## WHAT YOU WILL DO
Within the entries below, please retype exactly the lines starting with the line that has "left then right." and going on through the line that has "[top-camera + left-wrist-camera", but not the pictures.

## EXERCISE INPUTS
********************

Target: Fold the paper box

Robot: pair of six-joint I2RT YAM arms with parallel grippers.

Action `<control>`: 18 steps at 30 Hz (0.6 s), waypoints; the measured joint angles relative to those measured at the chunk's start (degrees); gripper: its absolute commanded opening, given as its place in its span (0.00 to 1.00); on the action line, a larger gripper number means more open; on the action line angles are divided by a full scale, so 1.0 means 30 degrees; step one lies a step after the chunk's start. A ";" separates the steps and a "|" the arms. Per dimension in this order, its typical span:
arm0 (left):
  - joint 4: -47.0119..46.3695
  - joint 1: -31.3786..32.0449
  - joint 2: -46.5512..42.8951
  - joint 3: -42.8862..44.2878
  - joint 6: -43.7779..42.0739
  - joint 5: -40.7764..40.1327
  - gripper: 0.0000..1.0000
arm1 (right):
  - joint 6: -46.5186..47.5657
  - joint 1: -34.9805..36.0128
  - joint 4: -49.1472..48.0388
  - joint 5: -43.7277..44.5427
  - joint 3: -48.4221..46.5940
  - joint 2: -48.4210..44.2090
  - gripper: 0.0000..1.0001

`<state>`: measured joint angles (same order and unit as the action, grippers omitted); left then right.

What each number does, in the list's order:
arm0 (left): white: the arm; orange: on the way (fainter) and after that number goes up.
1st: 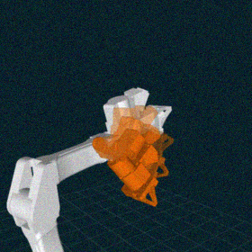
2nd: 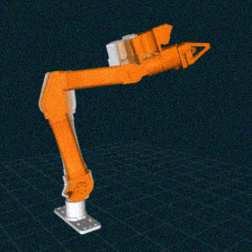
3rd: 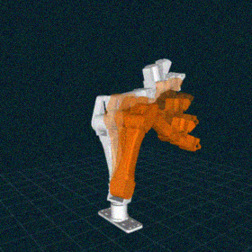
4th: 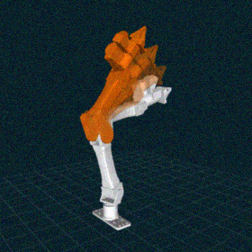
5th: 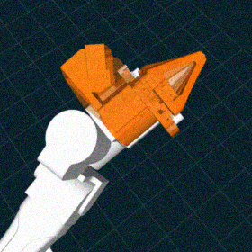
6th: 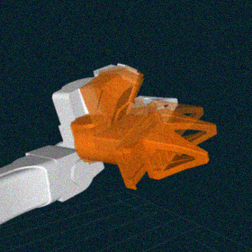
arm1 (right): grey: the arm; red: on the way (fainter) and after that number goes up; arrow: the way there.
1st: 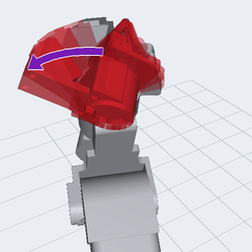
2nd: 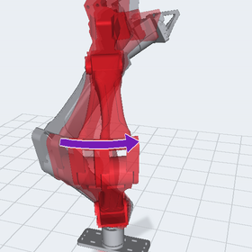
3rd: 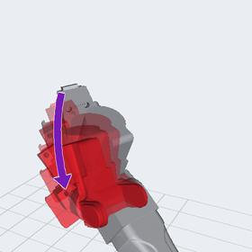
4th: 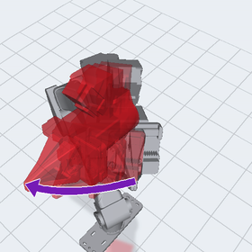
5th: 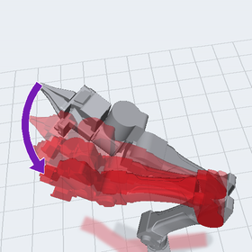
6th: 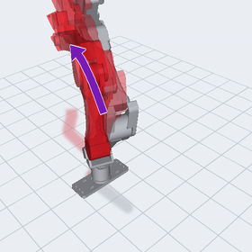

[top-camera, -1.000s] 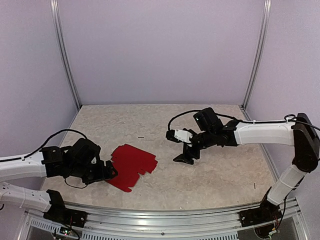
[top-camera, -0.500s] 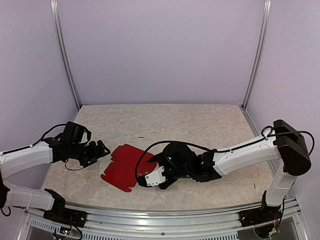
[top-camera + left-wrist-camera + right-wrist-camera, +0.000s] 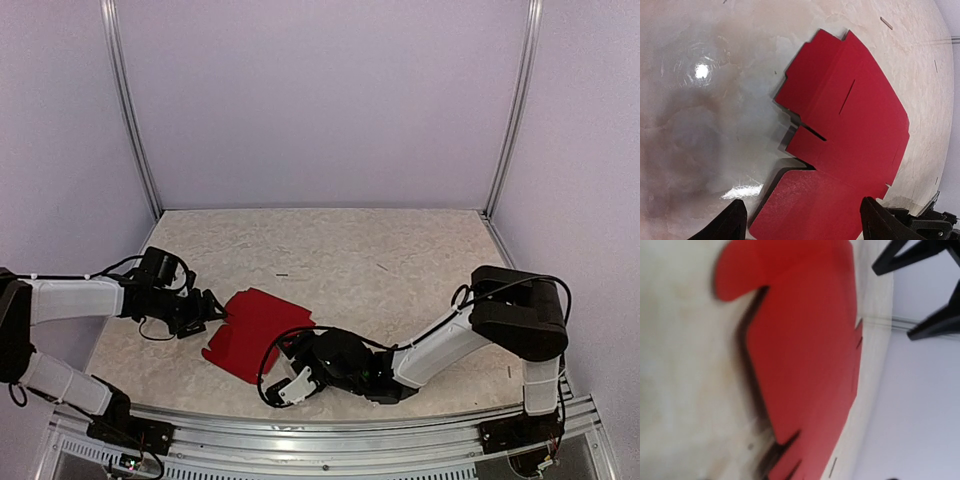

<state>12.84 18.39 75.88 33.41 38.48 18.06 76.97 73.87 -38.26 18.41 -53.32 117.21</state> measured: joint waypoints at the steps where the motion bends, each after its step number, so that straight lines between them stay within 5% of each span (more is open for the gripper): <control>1: -0.0087 -0.0015 0.0080 0.0000 -0.0015 0.0087 0.76 | 0.0342 0.0029 -0.0430 0.0080 0.0000 0.0291 0.70; 12: -0.0867 -0.0036 0.1872 0.0153 -0.0131 0.0852 0.70 | 0.3519 0.0510 -0.4787 0.0532 -0.0772 0.2805 0.62; 18: -0.1268 -0.0029 0.2441 0.0401 -0.0321 0.1275 0.68 | 0.4473 0.0678 -0.5989 0.0386 -0.2943 0.4743 0.40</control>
<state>9.04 18.31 83.20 34.61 37.52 21.89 90.39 75.90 -56.23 19.57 -62.15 131.44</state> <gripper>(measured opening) 0.687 0.517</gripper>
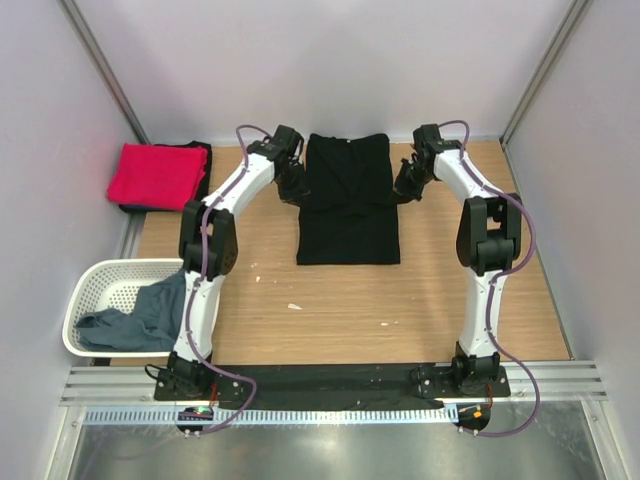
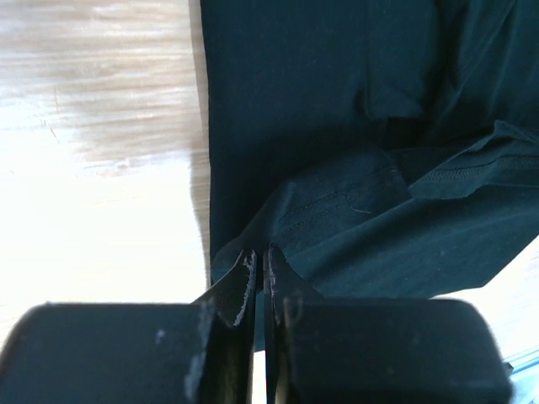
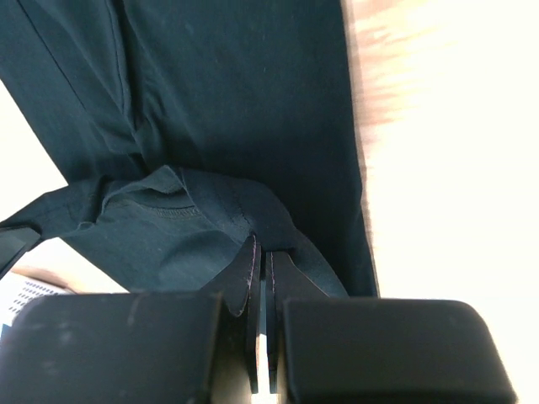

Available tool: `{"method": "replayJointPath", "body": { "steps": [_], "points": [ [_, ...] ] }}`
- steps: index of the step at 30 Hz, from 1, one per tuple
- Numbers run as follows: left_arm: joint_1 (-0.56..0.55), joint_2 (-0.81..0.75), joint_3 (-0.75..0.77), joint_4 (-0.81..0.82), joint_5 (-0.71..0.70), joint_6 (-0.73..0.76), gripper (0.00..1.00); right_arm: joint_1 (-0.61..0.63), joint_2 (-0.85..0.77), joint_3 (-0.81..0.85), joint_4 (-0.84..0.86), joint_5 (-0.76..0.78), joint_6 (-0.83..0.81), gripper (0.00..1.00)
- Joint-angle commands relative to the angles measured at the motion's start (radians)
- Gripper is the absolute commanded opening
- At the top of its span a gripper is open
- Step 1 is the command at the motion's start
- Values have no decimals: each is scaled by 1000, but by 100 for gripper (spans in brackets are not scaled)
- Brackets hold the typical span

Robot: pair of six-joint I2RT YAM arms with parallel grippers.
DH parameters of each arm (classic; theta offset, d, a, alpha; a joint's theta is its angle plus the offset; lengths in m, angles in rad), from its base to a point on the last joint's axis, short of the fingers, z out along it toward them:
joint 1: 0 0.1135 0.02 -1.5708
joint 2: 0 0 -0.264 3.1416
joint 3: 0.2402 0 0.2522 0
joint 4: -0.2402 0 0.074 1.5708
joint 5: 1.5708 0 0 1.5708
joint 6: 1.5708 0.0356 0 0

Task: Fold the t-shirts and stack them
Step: Fold the tshirt

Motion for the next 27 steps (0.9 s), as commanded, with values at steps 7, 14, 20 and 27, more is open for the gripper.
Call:
{"method": "replayJointPath", "body": {
  "steps": [7, 14, 20, 27],
  "points": [
    [18, 59, 92, 3, -28, 8, 0, -13, 67, 104, 21, -10, -18, 1],
    [21, 91, 132, 12, -20, 8, 0, -13, 127, 176, -6, -10, -40, 1],
    [38, 91, 221, -26, -16, -7, 24, -23, 150, 326, -41, -17, 12, 28],
    [63, -34, 211, -38, -13, -50, 80, -21, 74, 361, -91, -1, -12, 68]
  ]
}}
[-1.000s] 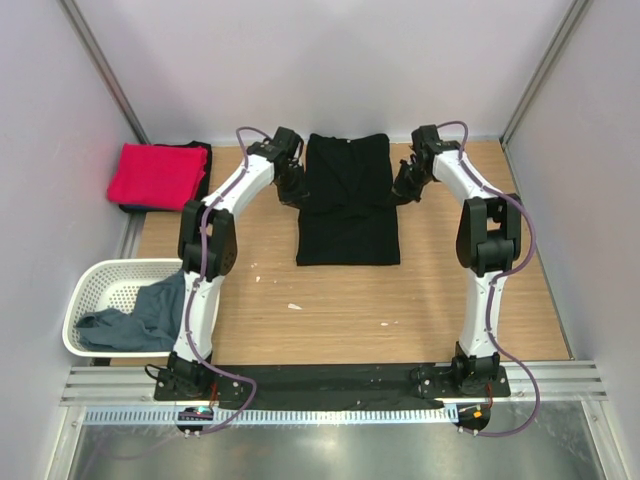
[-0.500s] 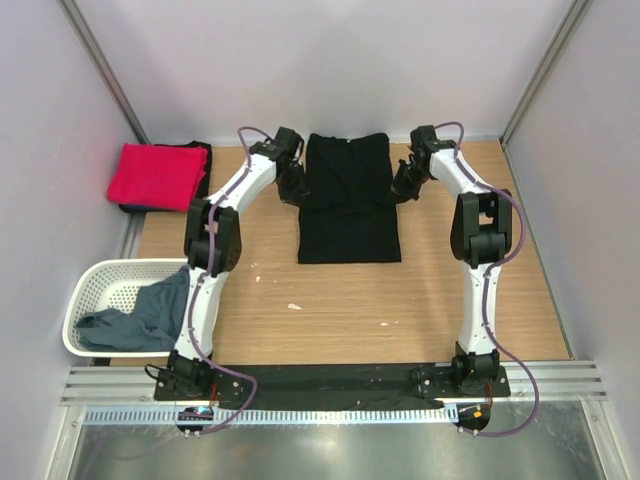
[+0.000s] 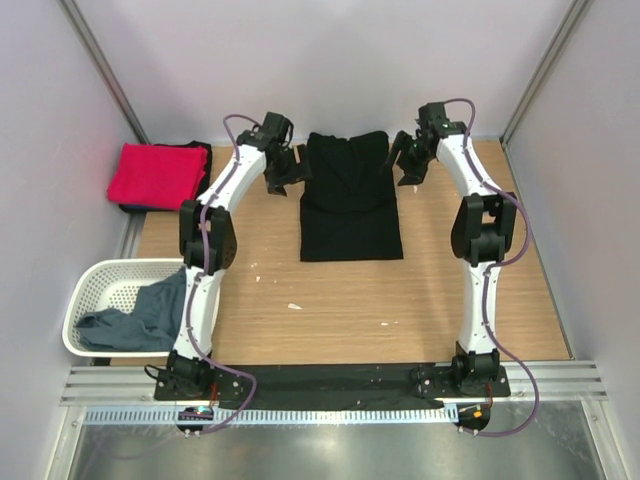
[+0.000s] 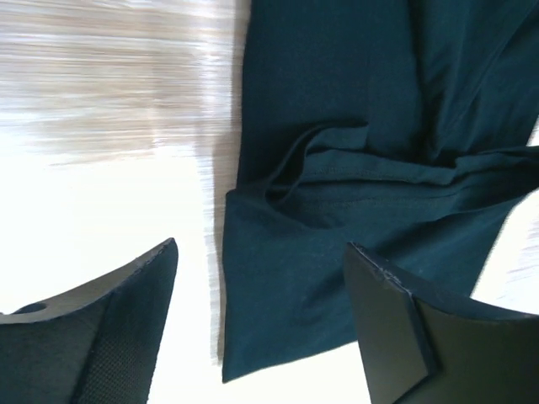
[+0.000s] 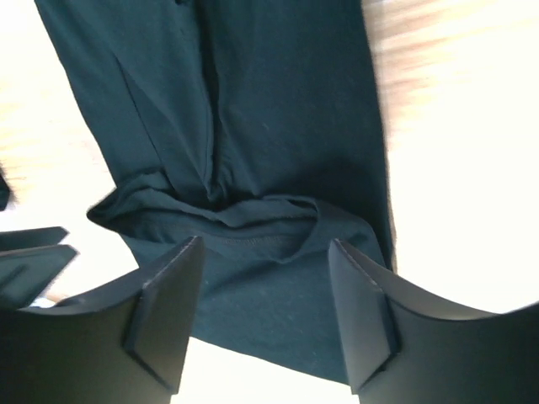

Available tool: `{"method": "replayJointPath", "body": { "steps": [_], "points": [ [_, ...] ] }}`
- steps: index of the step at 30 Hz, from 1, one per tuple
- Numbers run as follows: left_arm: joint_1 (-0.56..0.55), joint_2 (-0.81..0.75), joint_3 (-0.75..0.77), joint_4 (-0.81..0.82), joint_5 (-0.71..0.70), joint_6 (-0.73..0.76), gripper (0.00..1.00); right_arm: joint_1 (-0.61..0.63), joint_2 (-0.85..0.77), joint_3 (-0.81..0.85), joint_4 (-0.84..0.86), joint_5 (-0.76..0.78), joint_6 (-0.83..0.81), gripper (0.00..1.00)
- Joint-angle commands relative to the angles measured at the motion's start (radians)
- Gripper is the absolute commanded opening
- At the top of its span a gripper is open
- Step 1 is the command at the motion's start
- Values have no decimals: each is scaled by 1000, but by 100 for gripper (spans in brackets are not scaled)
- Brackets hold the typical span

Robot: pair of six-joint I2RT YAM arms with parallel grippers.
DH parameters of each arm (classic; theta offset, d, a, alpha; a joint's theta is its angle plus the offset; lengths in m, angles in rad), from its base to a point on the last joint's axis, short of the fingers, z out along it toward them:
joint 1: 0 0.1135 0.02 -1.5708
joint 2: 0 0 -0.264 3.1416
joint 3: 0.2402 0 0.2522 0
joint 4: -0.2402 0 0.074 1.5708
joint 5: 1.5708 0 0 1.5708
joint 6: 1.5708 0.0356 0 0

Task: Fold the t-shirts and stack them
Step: Fold the tshirt

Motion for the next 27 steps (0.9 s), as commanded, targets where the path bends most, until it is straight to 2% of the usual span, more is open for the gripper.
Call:
{"method": "replayJointPath", "body": {
  "steps": [1, 4, 6, 7, 10, 13, 19, 27],
  "points": [
    [14, -153, 5, -8, 3, -31, 81, 1, -96, 9, -52, 24, -22, 69],
    [7, -265, -141, 70, 23, -115, 82, 15, -173, -78, -31, 43, -22, 72],
    [-5, -322, -249, 173, 19, -167, 82, 46, -229, -198, 38, 38, 4, 73],
    [-24, -362, -347, 210, -3, -221, 82, 59, -245, -237, 66, 41, 36, 73],
    [-53, -394, -464, 319, -9, -316, 82, 116, -277, -386, 191, 49, 111, 74],
    [-70, -391, -512, 365, 6, -351, 82, 150, -282, -454, 291, 46, 174, 75],
    [-81, -440, -598, 371, -49, -355, 82, 188, -245, -474, 403, 61, 226, 74],
    [-81, -592, -837, 396, -104, -335, 82, 253, -199, -499, 476, 170, 307, 75]
  ]
}}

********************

## EXERCISE RESULT
`<state>`: measured joint angles (same order and unit as the action, grippers omitted); left then right.

What each number does, in the list's order:
arm0 (left): white: the arm; orange: on the way (fainter) and after that number goes up.
1st: 
2nd: 
3rd: 
4th: 
5th: 
6th: 
arm1 (right): grey: the arm; red: on the way (fainter) and after that number goes up; arrow: the way there.
1st: 
2nd: 
3rd: 
4th: 
5th: 
6th: 

[top-camera, -1.000s] 
[top-camera, -0.500s] 
[top-camera + left-wrist-camera + right-wrist-camera, +0.000s] 

The response is finished, and the exercise is complete.